Assigned task
Whenever an image turns up, omit it and return the remaining data exactly.

Source records
◆ ◆ ◆

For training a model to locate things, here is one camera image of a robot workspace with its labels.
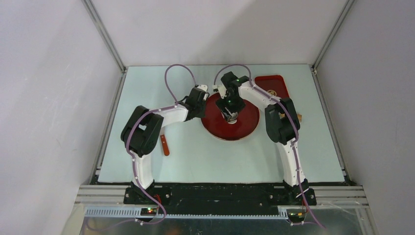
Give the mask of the round red plate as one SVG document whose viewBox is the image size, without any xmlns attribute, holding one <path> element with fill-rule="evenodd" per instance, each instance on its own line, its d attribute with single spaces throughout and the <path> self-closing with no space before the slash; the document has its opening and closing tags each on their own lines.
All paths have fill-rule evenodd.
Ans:
<svg viewBox="0 0 415 235">
<path fill-rule="evenodd" d="M 254 132 L 260 120 L 260 111 L 257 107 L 244 100 L 245 108 L 238 114 L 236 123 L 230 124 L 225 121 L 216 106 L 216 101 L 219 99 L 218 93 L 207 99 L 205 117 L 201 119 L 201 122 L 208 132 L 226 141 L 237 141 Z"/>
</svg>

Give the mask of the rectangular red tray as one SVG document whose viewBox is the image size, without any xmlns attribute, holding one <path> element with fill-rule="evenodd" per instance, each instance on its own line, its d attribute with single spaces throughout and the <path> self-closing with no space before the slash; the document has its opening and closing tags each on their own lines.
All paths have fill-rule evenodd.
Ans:
<svg viewBox="0 0 415 235">
<path fill-rule="evenodd" d="M 281 75 L 265 75 L 258 76 L 254 79 L 256 85 L 258 85 L 263 90 L 267 91 L 269 94 L 280 97 L 288 98 L 289 93 L 286 88 L 284 79 Z"/>
</svg>

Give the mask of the wooden double-ended roller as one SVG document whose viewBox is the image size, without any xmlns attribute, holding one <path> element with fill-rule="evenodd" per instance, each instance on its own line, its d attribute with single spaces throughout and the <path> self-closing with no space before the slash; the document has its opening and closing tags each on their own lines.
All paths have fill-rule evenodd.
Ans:
<svg viewBox="0 0 415 235">
<path fill-rule="evenodd" d="M 290 122 L 289 121 L 289 118 L 286 117 L 286 114 L 284 114 L 284 113 L 279 113 L 279 117 L 280 117 L 280 119 L 281 119 L 282 122 L 284 122 L 284 121 L 285 122 Z M 297 114 L 297 119 L 298 119 L 299 122 L 301 122 L 302 115 L 301 114 Z"/>
</svg>

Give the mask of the metal scraper red handle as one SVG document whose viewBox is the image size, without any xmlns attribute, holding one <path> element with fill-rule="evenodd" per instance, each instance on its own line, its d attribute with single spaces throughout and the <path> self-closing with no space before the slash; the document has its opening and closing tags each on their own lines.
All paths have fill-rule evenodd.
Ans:
<svg viewBox="0 0 415 235">
<path fill-rule="evenodd" d="M 170 155 L 170 151 L 169 151 L 169 147 L 168 147 L 168 143 L 165 137 L 165 134 L 160 135 L 160 140 L 161 140 L 161 145 L 162 145 L 162 150 L 165 156 L 169 156 Z"/>
</svg>

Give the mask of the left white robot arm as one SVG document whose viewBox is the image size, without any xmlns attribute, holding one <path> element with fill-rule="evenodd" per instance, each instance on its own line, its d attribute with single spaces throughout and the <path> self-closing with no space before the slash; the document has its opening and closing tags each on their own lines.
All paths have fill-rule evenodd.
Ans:
<svg viewBox="0 0 415 235">
<path fill-rule="evenodd" d="M 154 182 L 151 152 L 158 143 L 162 128 L 205 116 L 209 97 L 207 85 L 197 85 L 190 94 L 173 106 L 150 110 L 137 106 L 128 119 L 120 138 L 133 164 L 133 183 L 139 187 L 136 198 L 143 204 L 154 200 L 155 191 L 149 187 Z"/>
</svg>

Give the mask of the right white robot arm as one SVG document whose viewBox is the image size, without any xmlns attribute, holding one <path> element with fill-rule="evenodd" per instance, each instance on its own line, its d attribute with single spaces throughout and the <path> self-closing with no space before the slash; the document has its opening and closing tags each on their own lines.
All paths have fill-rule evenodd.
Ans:
<svg viewBox="0 0 415 235">
<path fill-rule="evenodd" d="M 292 99 L 271 95 L 251 78 L 237 77 L 233 72 L 224 74 L 221 82 L 214 84 L 213 90 L 220 95 L 216 105 L 226 122 L 236 122 L 245 108 L 245 101 L 263 112 L 266 133 L 277 145 L 284 169 L 283 181 L 289 186 L 284 192 L 285 200 L 292 205 L 298 204 L 309 186 L 299 160 L 300 121 Z"/>
</svg>

◆ ◆ ◆

Answer to this exercise
For training a model to locate things, here is one camera image of a robot workspace with its labels.
Give the mask of the round red plate as one SVG document whose viewBox is the image size, without any xmlns attribute, holding one <path> element with fill-rule="evenodd" per instance, each instance on its own line, its d attribute with single spaces throughout and the <path> self-closing with no space before the slash; the document has its opening and closing tags each on their own lines.
All paths have fill-rule evenodd.
Ans:
<svg viewBox="0 0 415 235">
<path fill-rule="evenodd" d="M 254 132 L 260 120 L 260 111 L 257 107 L 244 100 L 245 108 L 238 114 L 236 123 L 230 124 L 225 121 L 216 106 L 216 101 L 219 99 L 218 93 L 207 99 L 205 117 L 201 119 L 201 122 L 208 132 L 226 141 L 237 141 Z"/>
</svg>

Give the mask of the rectangular red tray as one SVG document whose viewBox is the image size, without any xmlns attribute, holding one <path> element with fill-rule="evenodd" per instance, each instance on its own line, its d attribute with single spaces throughout and the <path> self-closing with no space before the slash; the document has its opening and closing tags each on their own lines.
All paths have fill-rule evenodd.
Ans:
<svg viewBox="0 0 415 235">
<path fill-rule="evenodd" d="M 281 75 L 265 75 L 258 76 L 254 79 L 256 85 L 258 85 L 263 90 L 267 91 L 269 94 L 280 97 L 288 98 L 289 93 L 286 88 L 284 79 Z"/>
</svg>

Give the mask of the wooden double-ended roller as one SVG document whose viewBox is the image size, without any xmlns attribute, holding one <path> element with fill-rule="evenodd" per instance, each instance on its own line, its d attribute with single spaces throughout and the <path> self-closing with no space before the slash; the document has its opening and closing tags each on their own lines.
All paths have fill-rule evenodd.
Ans:
<svg viewBox="0 0 415 235">
<path fill-rule="evenodd" d="M 290 122 L 289 121 L 289 118 L 286 117 L 286 114 L 284 114 L 284 113 L 279 113 L 279 117 L 280 117 L 280 119 L 281 119 L 282 122 L 284 122 L 284 121 L 285 122 Z M 297 114 L 297 119 L 298 119 L 299 122 L 301 122 L 302 115 L 301 114 Z"/>
</svg>

Give the mask of the metal scraper red handle as one SVG document whose viewBox is the image size, without any xmlns attribute, holding one <path> element with fill-rule="evenodd" per instance, each instance on its own line, its d attribute with single spaces throughout and the <path> self-closing with no space before the slash; the document has its opening and closing tags each on their own lines.
All paths have fill-rule evenodd.
Ans:
<svg viewBox="0 0 415 235">
<path fill-rule="evenodd" d="M 170 155 L 170 151 L 169 151 L 169 147 L 168 147 L 168 143 L 165 137 L 165 134 L 160 135 L 160 140 L 161 140 L 161 145 L 162 145 L 162 150 L 165 156 L 169 156 Z"/>
</svg>

Give the mask of the left white robot arm as one SVG document whose viewBox is the image size, without any xmlns attribute, holding one <path> element with fill-rule="evenodd" per instance, each instance on its own line, its d attribute with single spaces throughout and the <path> self-closing with no space before the slash; the document has its opening and closing tags each on their own lines.
All paths have fill-rule evenodd.
Ans:
<svg viewBox="0 0 415 235">
<path fill-rule="evenodd" d="M 154 182 L 151 152 L 158 143 L 162 128 L 205 116 L 209 97 L 207 85 L 197 85 L 190 94 L 173 106 L 150 110 L 137 106 L 128 119 L 120 138 L 133 164 L 133 183 L 139 187 L 136 198 L 143 204 L 154 200 L 155 191 L 149 187 Z"/>
</svg>

Give the mask of the right white robot arm as one SVG document whose viewBox is the image size, without any xmlns attribute, holding one <path> element with fill-rule="evenodd" per instance, each instance on its own line, its d attribute with single spaces throughout and the <path> self-closing with no space before the slash; the document has its opening and closing tags each on their own lines.
All paths have fill-rule evenodd.
Ans:
<svg viewBox="0 0 415 235">
<path fill-rule="evenodd" d="M 292 99 L 271 95 L 251 78 L 237 77 L 233 72 L 224 74 L 221 82 L 214 84 L 213 90 L 220 95 L 216 105 L 226 122 L 236 122 L 245 108 L 245 101 L 263 112 L 266 133 L 277 145 L 284 169 L 283 181 L 289 186 L 284 192 L 285 200 L 292 205 L 298 204 L 309 186 L 299 160 L 300 121 Z"/>
</svg>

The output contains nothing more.